Thursday, December 08, 2022

Britain claims new coal mine will be carbon neutral

Britain has just announced the go-ahead for its first new coal mine in decades. It is to produce coking coal for the steel industry, despite the fact that the two remaining British steelmakers are both moving to low carbon steel production, as are most steelmakers in Europe.
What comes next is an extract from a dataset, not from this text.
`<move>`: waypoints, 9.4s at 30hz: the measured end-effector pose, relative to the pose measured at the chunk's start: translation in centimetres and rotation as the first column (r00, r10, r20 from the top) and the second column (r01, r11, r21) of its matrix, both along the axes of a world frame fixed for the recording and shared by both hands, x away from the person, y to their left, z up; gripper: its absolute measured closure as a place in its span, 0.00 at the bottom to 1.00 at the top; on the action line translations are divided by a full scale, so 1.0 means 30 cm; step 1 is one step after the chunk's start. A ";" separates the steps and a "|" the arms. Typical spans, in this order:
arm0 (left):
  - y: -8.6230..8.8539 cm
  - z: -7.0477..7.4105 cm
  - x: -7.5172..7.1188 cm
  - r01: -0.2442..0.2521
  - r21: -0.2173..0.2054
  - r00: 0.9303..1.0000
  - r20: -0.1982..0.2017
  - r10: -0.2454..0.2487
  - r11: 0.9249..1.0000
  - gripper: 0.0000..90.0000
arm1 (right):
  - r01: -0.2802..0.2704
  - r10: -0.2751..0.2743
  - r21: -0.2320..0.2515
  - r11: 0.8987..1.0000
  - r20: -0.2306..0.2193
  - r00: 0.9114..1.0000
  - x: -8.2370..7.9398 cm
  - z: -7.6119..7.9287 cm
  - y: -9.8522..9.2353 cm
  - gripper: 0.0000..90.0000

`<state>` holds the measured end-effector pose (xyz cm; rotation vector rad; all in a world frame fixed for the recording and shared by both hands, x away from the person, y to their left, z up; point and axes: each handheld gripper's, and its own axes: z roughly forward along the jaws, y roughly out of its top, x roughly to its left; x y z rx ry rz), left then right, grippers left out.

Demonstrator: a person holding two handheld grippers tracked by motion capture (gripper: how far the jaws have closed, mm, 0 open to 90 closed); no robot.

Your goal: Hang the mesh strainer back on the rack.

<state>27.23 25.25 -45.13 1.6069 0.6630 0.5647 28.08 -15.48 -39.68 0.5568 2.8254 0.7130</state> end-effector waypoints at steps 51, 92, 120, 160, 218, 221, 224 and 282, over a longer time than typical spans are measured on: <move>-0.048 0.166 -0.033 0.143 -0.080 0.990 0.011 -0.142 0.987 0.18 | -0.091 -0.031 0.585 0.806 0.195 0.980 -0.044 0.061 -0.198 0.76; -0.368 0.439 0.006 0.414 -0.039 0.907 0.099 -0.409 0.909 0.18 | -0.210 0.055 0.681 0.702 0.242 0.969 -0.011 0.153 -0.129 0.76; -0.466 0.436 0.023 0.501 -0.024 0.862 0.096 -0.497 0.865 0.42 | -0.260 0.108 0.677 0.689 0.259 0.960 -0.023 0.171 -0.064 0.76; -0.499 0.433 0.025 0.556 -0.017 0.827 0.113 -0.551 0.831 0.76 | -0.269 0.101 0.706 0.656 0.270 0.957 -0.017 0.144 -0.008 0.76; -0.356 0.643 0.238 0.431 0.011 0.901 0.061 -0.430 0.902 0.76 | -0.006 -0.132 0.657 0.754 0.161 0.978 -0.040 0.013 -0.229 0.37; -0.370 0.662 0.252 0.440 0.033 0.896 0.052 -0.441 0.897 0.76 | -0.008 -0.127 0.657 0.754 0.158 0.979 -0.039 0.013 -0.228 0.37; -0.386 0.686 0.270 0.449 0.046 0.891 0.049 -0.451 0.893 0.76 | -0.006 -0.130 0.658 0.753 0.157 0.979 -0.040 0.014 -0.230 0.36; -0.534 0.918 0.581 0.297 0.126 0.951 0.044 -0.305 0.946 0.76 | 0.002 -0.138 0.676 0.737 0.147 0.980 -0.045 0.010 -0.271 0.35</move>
Climate commentators, even those within the Conservative government itself, have panned the move, calling it "absolutely indefensible", both environmentally and economically, and many people are worried that Britain's enviable recent record of pursuing renewable energy is at risk, along with the government's stated goal of achieving net zero emissions by 2050, and the British steel industry's goal of carbon neutrality by 2035.

What intrigued me, though, is the claim by Michael Gove, the unlucky minister chosen to make the announcement, that the mine would have "an overall neutral effect on climate change". (He also claims that the country "needs" the mine, even though at least 85% of its output is destined for export to Europe, if they can be persuaded they want it.)

How can a coal mine be carbon neutral? Coal is the most climate-damaging energy source we have - it is essentially pure carbon - and the new mine is estimated to pump about 400,000 tonnes of greenhouse gas emissions a year to the atmosphere, the equivalent of adding about 200,00 diesel cars to British roads. In what respect, then, can the new mine be considered carbon neutral? That's a real head-scratcher. I know it's what people want to hear, but it needs to be true before you say it!